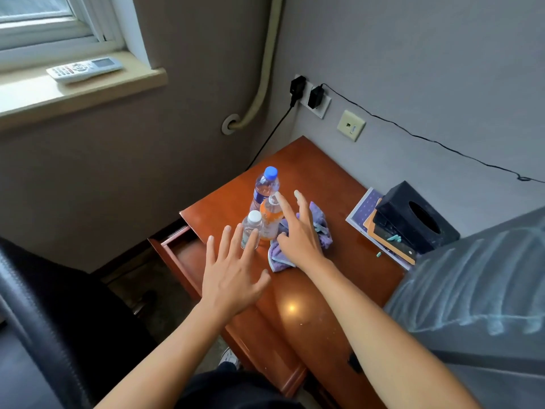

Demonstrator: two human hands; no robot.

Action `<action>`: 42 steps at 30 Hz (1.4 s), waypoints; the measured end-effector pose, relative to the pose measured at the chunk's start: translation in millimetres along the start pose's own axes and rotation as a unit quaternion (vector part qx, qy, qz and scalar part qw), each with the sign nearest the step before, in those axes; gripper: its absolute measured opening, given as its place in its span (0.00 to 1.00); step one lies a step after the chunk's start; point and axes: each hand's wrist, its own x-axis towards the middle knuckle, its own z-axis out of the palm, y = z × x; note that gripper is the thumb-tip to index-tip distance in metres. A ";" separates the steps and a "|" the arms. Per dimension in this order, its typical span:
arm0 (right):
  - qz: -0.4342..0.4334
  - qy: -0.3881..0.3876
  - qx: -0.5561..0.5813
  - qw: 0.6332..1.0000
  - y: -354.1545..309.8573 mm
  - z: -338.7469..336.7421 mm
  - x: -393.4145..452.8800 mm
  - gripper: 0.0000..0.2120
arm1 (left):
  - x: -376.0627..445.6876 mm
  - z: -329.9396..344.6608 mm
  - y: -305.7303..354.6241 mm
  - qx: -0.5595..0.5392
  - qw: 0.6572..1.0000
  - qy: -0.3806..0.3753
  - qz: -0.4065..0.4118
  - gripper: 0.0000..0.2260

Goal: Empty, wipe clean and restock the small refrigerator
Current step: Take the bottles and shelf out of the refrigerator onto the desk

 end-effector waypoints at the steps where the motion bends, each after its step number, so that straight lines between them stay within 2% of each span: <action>1: 0.004 0.008 -0.003 1.000 0.2 -1.8 -5.0 0.45 | -0.7 0.0 2.7 0.001 1.000 -0.003 0.005 0.37; 4: 0.016 0.035 0.001 0.999 5.9 -5.7 -22.2 0.44 | -2.9 2.4 10.9 0.005 1.000 -0.006 0.020 0.36; 10: 0.085 0.038 -0.045 0.995 39.7 -5.0 -47.3 0.42 | 4.0 3.5 22.8 0.005 0.999 0.016 0.051 0.37; 18: 0.167 -0.087 -0.198 0.962 66.1 14.6 -23.6 0.43 | 56.4 -14.2 31.0 0.060 0.991 0.065 0.102 0.38; 21: 0.173 -0.135 -0.209 0.953 66.8 21.4 -6.4 0.41 | 83.8 -15.1 29.9 0.096 0.987 0.055 0.116 0.37; 27: 0.210 -0.192 -0.198 0.938 77.1 54.8 23.9 0.44 | 121.8 -15.7 27.4 0.075 0.992 0.013 0.097 0.32; 31: 0.239 -0.185 -0.212 0.929 84.7 81.0 27.7 0.42 | 133.4 -15.3 22.1 0.097 0.992 -0.024 0.079 0.22; 36: 0.230 -0.129 -0.241 0.934 93.7 81.0 24.6 0.18 | 142.5 -15.8 18.6 0.056 0.995 -0.029 0.079 0.17; 39: 0.226 -0.102 -0.277 0.928 105.2 61.5 24.8 0.16 | 145.0 -17.9 21.2 0.048 0.995 -0.026 0.089 0.15; 42: 0.266 -0.092 -0.297 0.912 125.5 33.7 22.6 0.20 | 145.3 -18.1 25.5 0.046 0.994 -0.029 0.091 0.15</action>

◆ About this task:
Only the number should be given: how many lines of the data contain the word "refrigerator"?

◆ Result:
2